## Aim of the task
Each line of the data that includes "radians" must be copied.

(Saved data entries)
* * * *

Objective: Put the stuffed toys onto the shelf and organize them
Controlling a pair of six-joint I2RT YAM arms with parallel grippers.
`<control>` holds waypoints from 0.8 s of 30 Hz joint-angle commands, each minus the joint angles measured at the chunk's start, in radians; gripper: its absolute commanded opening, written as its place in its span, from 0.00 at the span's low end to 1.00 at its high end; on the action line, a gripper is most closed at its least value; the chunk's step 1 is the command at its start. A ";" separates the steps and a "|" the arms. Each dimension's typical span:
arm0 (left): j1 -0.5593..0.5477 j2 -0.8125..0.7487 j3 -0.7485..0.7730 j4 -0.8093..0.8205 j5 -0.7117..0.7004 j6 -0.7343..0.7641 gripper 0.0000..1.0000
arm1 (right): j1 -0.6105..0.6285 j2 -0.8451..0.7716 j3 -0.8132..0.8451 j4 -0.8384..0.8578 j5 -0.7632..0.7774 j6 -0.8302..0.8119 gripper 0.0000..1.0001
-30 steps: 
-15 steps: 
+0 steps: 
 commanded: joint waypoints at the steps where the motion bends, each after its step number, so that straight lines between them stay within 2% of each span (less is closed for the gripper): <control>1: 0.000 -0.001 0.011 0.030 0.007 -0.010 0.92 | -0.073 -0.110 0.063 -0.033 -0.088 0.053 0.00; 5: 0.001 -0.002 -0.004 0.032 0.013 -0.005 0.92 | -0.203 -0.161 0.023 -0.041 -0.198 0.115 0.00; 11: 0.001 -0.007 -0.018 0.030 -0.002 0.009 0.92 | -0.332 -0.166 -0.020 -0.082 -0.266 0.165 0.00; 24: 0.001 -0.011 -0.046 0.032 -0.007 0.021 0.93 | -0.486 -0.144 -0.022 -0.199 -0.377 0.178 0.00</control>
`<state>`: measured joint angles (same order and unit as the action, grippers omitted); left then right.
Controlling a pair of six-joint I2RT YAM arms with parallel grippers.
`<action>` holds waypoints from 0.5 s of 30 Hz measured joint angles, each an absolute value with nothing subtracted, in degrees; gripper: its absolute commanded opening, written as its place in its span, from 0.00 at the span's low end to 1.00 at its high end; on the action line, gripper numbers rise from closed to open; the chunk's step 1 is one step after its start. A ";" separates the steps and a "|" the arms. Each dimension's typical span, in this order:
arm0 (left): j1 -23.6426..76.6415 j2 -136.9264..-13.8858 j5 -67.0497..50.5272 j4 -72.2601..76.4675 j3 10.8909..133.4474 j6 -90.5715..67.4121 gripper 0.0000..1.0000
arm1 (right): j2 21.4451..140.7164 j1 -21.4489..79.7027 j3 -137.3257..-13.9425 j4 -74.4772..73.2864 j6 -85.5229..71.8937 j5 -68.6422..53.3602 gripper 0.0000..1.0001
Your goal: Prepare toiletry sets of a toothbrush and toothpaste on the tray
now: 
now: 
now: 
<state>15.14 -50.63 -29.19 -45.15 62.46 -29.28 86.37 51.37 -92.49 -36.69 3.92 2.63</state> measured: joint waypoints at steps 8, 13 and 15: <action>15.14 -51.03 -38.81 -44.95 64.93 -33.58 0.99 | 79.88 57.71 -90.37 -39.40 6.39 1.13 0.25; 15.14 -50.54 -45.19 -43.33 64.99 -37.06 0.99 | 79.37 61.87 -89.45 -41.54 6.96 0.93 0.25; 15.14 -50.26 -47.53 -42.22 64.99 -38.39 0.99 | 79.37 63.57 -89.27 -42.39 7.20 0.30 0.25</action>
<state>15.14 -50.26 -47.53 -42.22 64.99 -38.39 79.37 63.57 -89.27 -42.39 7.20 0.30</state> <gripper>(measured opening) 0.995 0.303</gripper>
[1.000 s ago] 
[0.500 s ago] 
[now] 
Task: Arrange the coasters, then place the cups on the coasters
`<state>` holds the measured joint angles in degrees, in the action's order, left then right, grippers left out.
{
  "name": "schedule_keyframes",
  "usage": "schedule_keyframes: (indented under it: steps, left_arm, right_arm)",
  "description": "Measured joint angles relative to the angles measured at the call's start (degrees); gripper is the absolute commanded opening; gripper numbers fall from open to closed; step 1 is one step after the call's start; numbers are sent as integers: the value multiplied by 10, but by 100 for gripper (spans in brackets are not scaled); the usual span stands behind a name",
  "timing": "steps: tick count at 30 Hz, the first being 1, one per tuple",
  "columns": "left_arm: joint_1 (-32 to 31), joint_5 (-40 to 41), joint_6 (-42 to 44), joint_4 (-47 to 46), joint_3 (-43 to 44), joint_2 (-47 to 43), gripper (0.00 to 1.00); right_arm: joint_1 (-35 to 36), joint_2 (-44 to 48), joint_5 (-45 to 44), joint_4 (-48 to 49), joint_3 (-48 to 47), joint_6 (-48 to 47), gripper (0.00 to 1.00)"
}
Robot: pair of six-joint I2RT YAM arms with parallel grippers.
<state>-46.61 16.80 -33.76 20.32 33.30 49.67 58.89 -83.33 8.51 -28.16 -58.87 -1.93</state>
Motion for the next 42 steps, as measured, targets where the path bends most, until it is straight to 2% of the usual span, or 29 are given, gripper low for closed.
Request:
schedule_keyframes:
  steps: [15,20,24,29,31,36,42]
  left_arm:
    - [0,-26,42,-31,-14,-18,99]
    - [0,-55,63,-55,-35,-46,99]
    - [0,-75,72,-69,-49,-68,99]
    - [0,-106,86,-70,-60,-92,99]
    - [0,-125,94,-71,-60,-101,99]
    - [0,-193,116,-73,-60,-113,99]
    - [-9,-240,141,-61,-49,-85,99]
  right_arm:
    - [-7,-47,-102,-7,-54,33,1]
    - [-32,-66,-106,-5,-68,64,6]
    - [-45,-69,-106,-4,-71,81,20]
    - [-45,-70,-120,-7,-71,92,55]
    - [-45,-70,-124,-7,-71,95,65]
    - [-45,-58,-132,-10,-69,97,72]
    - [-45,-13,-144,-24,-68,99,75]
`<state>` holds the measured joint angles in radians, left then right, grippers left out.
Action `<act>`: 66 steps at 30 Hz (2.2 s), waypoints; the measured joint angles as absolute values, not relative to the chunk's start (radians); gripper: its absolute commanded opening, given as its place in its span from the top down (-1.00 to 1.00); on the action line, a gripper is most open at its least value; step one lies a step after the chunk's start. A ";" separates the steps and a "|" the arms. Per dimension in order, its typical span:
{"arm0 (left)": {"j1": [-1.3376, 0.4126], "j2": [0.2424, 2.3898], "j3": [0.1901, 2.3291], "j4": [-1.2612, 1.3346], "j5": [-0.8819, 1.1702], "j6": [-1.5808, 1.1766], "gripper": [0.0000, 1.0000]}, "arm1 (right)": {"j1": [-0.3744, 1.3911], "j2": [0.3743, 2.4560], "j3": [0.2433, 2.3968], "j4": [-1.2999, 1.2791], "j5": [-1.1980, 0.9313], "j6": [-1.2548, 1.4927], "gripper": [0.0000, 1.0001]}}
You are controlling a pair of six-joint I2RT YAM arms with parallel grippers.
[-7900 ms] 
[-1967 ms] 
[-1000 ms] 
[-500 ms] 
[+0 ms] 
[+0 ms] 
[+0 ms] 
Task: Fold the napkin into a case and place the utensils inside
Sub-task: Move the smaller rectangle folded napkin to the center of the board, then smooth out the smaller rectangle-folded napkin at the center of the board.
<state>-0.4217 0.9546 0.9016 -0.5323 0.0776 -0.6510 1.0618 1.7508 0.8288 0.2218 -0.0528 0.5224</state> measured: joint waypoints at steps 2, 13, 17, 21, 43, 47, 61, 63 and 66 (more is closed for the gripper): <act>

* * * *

## Written answer
`<control>` holds waypoints from 0.8 s of 30 Hz joint-angle commands, each minus the joint angles measured at the chunk's start, in radians; gripper: its absolute commanded opening, written as its place in its span, from 0.00 at the span's low end to 1.00 at its high end; on the action line, a gripper is most closed at its least value; the chunk's step 1 is the command at its start. A ";" separates the steps and a "|" the arms. Each dimension's typical span:
`<state>` holds the measured joint angles in radians, left then right, grippers left out.
Action `<act>`: 66 steps at 30 Hz (2.2 s), waypoints; the measured joint angles as absolute values, not relative to the chunk's start (radians); gripper: its absolute commanded opening, given as its place in its span from the top down (-1.00 to 1.00); on the action line, a gripper is most open at its least value; step one lies a step after the chunk's start. A ";" separates the steps and a "|" the arms. Per dimension in order, its typical span:

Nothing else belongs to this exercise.